BEGIN Extracted entries

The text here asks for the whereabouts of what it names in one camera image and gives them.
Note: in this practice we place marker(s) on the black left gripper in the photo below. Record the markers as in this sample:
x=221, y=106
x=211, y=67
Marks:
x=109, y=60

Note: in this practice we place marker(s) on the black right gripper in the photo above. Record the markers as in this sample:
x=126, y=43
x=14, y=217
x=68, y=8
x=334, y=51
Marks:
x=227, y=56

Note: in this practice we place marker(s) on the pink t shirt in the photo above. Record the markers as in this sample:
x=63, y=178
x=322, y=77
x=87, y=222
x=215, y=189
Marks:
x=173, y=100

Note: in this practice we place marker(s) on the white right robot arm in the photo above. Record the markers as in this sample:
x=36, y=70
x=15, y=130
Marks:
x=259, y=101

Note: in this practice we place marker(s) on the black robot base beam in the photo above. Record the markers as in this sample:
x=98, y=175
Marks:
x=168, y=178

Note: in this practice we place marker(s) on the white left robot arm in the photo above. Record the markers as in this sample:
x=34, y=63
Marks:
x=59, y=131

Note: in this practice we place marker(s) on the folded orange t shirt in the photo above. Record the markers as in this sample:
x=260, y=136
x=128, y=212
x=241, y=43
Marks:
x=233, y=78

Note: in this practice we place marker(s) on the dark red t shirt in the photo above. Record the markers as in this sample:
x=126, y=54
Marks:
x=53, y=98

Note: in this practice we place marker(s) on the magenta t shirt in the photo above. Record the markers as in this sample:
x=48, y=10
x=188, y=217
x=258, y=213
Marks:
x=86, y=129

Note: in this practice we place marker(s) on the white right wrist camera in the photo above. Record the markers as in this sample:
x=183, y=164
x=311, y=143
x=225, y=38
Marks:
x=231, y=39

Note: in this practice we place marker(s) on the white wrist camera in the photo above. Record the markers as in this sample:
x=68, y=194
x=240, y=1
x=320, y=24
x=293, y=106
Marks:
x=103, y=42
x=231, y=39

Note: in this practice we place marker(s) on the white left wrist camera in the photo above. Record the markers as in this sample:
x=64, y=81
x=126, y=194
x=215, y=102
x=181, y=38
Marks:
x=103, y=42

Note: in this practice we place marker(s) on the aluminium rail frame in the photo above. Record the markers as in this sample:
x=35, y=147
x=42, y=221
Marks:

END Extracted entries

- **Exercise**: Copy the records exactly, keeping every word in place.

- **Response**:
The text here asks for the whereabouts of what it names in one camera image and gives them.
Note: in this practice we place marker(s) on the black left gripper in the photo below. Record the markers as in this sample:
x=221, y=106
x=211, y=67
Marks:
x=109, y=60

Note: in this practice we place marker(s) on the black right gripper in the photo above. Record the markers as in this sample:
x=126, y=43
x=14, y=217
x=68, y=8
x=334, y=51
Marks:
x=227, y=56

Note: in this practice we place marker(s) on the pink t shirt in the photo above. Record the markers as in this sample:
x=63, y=178
x=322, y=77
x=87, y=222
x=215, y=189
Marks:
x=173, y=100

Note: in this practice we place marker(s) on the white right robot arm in the photo above. Record the markers as in this sample:
x=36, y=70
x=15, y=130
Marks:
x=259, y=101

Note: in this practice we place marker(s) on the black robot base beam in the photo above. Record the markers as in this sample:
x=98, y=175
Marks:
x=168, y=178

Note: in this practice we place marker(s) on the white left robot arm in the photo above. Record the markers as in this sample:
x=34, y=63
Marks:
x=59, y=131

Note: in this practice we place marker(s) on the folded orange t shirt in the photo above. Record the markers as in this sample:
x=260, y=136
x=128, y=212
x=241, y=43
Marks:
x=233, y=78

Note: in this practice we place marker(s) on the dark red t shirt in the photo above. Record the markers as in this sample:
x=126, y=54
Marks:
x=53, y=98

Note: in this practice we place marker(s) on the magenta t shirt in the photo above. Record the markers as in this sample:
x=48, y=10
x=188, y=217
x=258, y=213
Marks:
x=86, y=129

Note: in this practice we place marker(s) on the white right wrist camera in the photo above. Record the markers as in this sample:
x=183, y=164
x=311, y=143
x=225, y=38
Marks:
x=231, y=39

Note: in this practice we place marker(s) on the white wrist camera in the photo above. Record the markers as in this sample:
x=68, y=194
x=240, y=1
x=320, y=24
x=293, y=106
Marks:
x=103, y=42
x=231, y=39

Note: in this practice we place marker(s) on the white left wrist camera in the photo above. Record the markers as in this sample:
x=64, y=81
x=126, y=194
x=215, y=102
x=181, y=38
Marks:
x=103, y=42

Note: in this practice we place marker(s) on the aluminium rail frame in the photo above. Record the markers as in this sample:
x=35, y=147
x=42, y=221
Marks:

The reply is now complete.